The three units include a vast treasure chest of geologic and other natural wonders. Over 250 million years of Earth’s geologic history reveals itself in the technicolor cliffs within the monument. The land is among the most remote in the country being the last to be mapped in the contiguous United States. The monument is managed by the Bureau of Land Management rather than the National Park Service. This was the first national monument managed by the BLM.
The original monument encompassed nearly 1.9 million acres ( the monument was slightly larger in area than the state of Delaware). After the reduction ordered by presidential proclamation, the monument now encompasses just over 1 million acres.
Visit all four of the themed visitor centers bordering the Monument. Kanab hosts the Archaeological/Geological Center. Big Water is home to a fascinating Paleontology exhibit. The Cannonville Visitor Center explains the early Paiute and Pioneer life. Escalante Visitor Center shares scientific discoveries in botany, ecology and biology.
Visitors wishing to explore the Monument have numerous driving and hiking choices. the roads are unpaved and the condition varies. Always check with local Visitor Centers beforehand. A favorite hike is the Cottonwood Narrows. the trail begins off of Cottonwood Canyon Road.
Just 10 miles outside of Kanab is scenic Johnson Canyon. After 16 miles of pavement, the road turns to dirt and the Skutumpah Road will take you into magical places like Lick Wash and Willis Creek slot canyons.
The Grand Staircase unit is the western part of the monument which includes the Paunsaugunt Plateau bordering the Paria River, and is adjacent to Bryce Canyon National Park. This section shows the geologic progression of the Grand Staircase. Visitors can access this unit from Johnson Canyon Road and Skutumpah Road. Features include the slot canyons of Bull Valley Gorge, Willis Creek, and Lick Wash.
The Kaiparowits Plateau unit is the large, elevated landform which makes up the largest portion of the Grand Staircase-Escalante National Monument. Its extension to the southeast, Fifty-Mile Mountain runs nearly to the Colorado River and Lake Powell. An extension of the plateau’s harsh terrain is known as Smoky Mountain. Visitors can access this part of the monument on the Cottonwood Canyon road or Smoky Mountain road.

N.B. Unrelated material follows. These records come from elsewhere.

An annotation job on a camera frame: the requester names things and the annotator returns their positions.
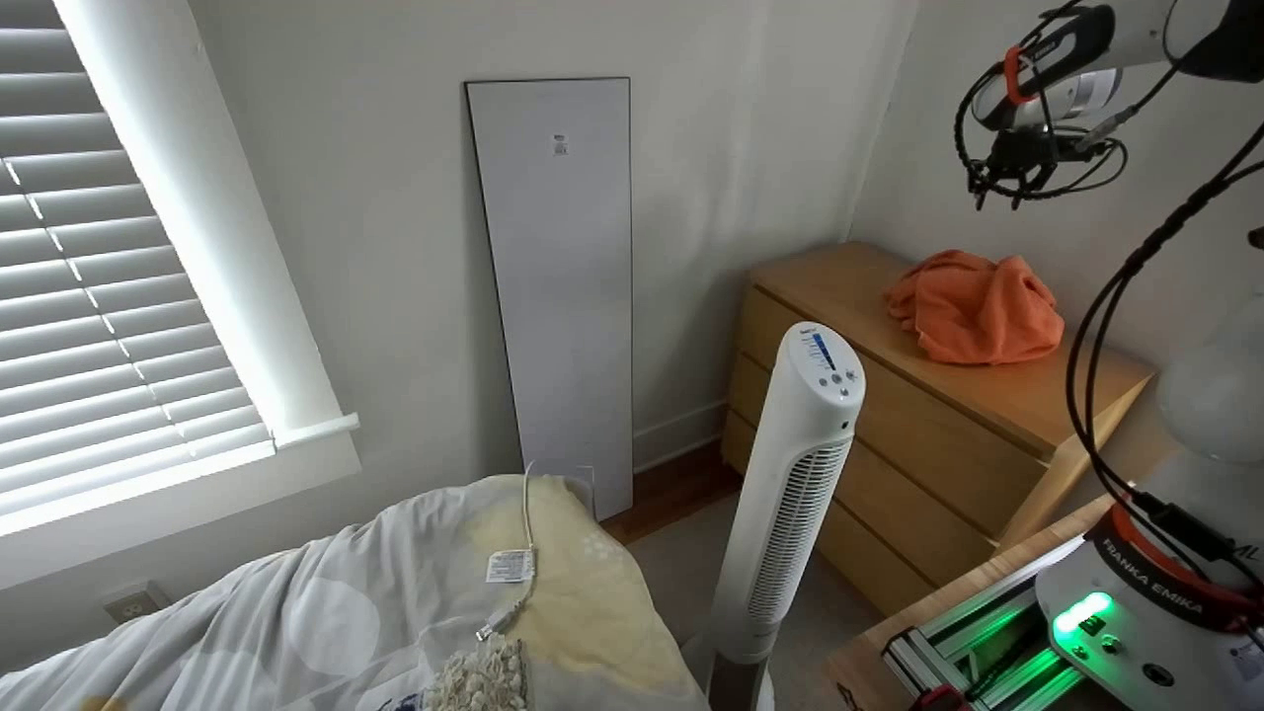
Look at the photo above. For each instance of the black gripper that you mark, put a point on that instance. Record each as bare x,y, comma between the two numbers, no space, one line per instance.
1033,153

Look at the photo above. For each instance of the orange towel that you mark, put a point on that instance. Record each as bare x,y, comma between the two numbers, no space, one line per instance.
980,319

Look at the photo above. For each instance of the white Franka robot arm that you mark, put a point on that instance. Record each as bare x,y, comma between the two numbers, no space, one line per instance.
1186,633

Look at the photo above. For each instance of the light wooden dresser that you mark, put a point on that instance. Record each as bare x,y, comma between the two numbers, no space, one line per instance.
950,419

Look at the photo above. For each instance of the white tower fan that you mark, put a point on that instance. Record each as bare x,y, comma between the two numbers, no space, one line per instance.
792,499

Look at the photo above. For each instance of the white leaning panel board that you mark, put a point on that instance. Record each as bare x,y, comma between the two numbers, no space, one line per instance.
556,290

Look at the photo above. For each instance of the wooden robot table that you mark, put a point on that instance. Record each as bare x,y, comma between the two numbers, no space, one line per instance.
868,661

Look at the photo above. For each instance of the cream knit blanket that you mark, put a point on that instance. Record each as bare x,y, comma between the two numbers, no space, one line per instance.
480,678

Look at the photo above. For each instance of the white yellow patterned duvet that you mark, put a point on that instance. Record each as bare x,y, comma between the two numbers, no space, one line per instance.
263,617

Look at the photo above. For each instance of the white window sill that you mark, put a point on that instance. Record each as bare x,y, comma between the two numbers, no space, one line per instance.
199,494

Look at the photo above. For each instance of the white window blinds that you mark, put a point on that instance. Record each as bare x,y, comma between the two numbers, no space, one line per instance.
106,290

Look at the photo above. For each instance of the aluminium frame with green light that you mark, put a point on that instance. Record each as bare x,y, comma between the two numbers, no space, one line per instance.
972,644

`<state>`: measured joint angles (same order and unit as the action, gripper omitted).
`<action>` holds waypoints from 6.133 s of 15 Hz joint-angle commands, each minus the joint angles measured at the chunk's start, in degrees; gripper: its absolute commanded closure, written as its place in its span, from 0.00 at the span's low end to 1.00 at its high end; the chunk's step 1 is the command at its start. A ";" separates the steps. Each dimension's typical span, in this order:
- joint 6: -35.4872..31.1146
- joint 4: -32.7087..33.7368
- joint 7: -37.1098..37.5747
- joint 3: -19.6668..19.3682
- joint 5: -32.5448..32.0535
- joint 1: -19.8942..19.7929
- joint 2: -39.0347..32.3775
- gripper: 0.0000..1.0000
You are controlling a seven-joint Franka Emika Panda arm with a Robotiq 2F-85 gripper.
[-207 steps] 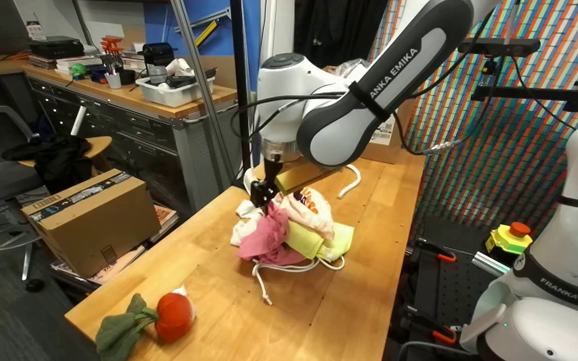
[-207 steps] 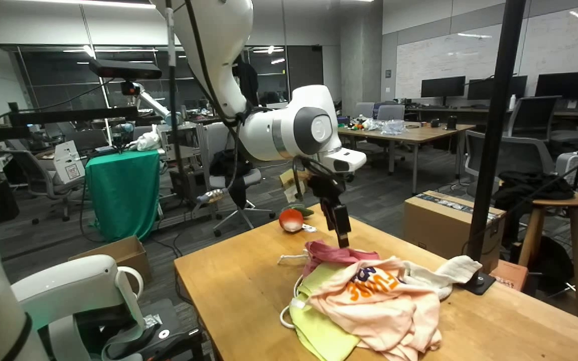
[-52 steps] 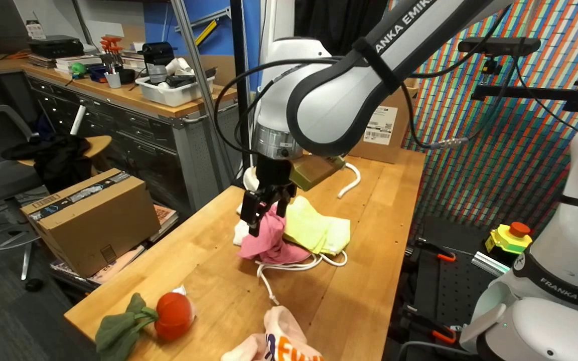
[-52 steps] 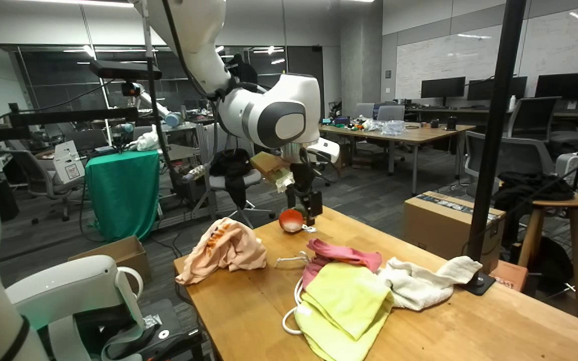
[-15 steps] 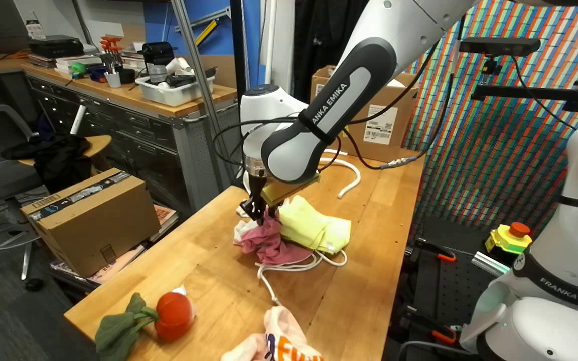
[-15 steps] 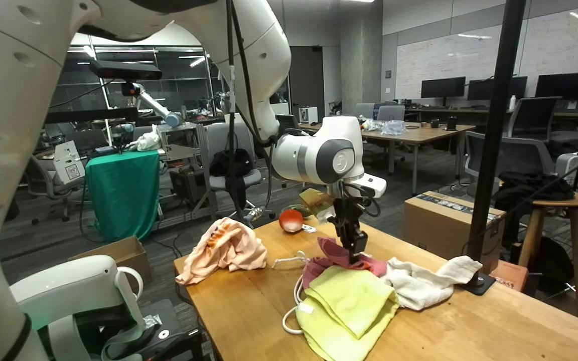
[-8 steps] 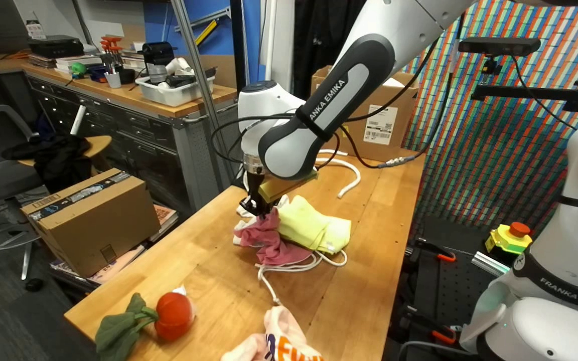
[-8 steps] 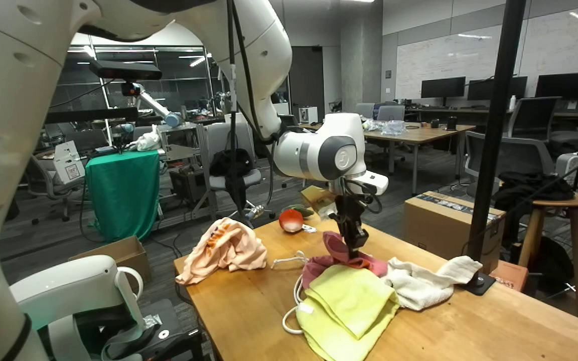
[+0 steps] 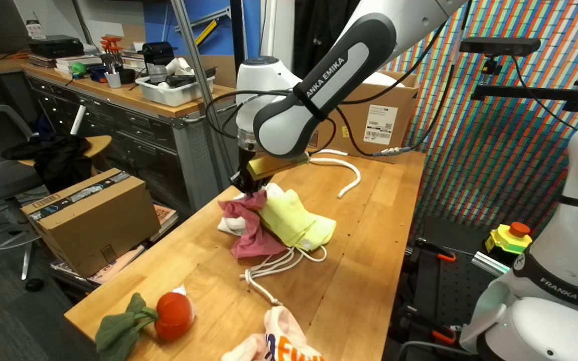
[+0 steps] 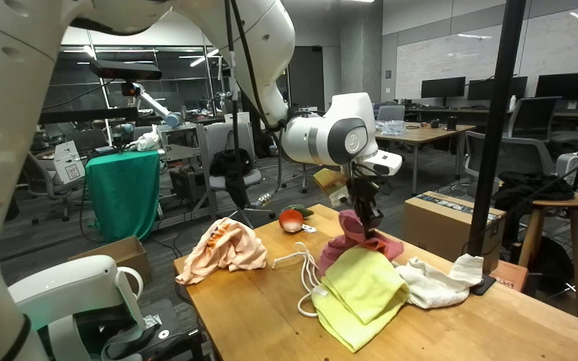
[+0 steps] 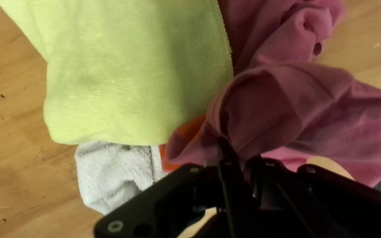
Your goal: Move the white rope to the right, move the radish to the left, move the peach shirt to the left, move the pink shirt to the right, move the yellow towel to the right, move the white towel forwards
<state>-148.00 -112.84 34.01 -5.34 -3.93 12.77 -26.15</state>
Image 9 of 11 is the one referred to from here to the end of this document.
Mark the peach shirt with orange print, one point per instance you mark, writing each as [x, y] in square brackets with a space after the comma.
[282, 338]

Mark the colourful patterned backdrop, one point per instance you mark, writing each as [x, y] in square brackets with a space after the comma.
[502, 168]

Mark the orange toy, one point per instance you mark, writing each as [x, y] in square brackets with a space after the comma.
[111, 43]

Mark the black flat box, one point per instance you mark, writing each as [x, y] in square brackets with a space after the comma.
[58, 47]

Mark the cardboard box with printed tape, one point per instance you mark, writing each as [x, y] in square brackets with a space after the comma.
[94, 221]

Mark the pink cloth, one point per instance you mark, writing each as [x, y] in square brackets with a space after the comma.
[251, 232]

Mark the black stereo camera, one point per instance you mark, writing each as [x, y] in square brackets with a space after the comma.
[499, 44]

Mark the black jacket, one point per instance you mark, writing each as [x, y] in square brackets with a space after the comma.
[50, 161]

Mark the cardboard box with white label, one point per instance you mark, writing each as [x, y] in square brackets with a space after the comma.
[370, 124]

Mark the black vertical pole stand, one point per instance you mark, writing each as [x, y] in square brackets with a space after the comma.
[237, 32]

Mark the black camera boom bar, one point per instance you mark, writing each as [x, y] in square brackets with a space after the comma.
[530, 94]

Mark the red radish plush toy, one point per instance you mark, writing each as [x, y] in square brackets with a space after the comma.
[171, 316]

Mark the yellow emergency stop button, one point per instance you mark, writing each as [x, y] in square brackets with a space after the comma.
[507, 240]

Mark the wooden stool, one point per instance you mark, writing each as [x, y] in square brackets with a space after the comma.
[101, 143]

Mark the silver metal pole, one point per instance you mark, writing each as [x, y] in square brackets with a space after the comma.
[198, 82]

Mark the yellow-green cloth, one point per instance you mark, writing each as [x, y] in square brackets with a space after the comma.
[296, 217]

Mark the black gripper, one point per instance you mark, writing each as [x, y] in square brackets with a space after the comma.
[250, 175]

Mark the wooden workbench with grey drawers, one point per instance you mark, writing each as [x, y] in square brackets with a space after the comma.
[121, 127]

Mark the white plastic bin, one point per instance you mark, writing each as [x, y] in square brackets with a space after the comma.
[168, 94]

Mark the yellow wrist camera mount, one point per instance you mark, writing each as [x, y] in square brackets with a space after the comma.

The Escalante Canyon unit is the northeastern unit of the monument. It is bordered by the Glen Canyon National Recreation Area on the east and south. The popular hiking, backpacking and canyoneering areas include the slot canyons of Peekaboo, Spooky and Brimstone Canyons, and the backpacking areas of lower Coyote Gulch and Harris Wash. The Devil’s Garden is also located in this area. Access is via the Hole-in-the-Rock-Road which extends southeast from the town of Escalante, along the base of Fifty-Mile Mountain.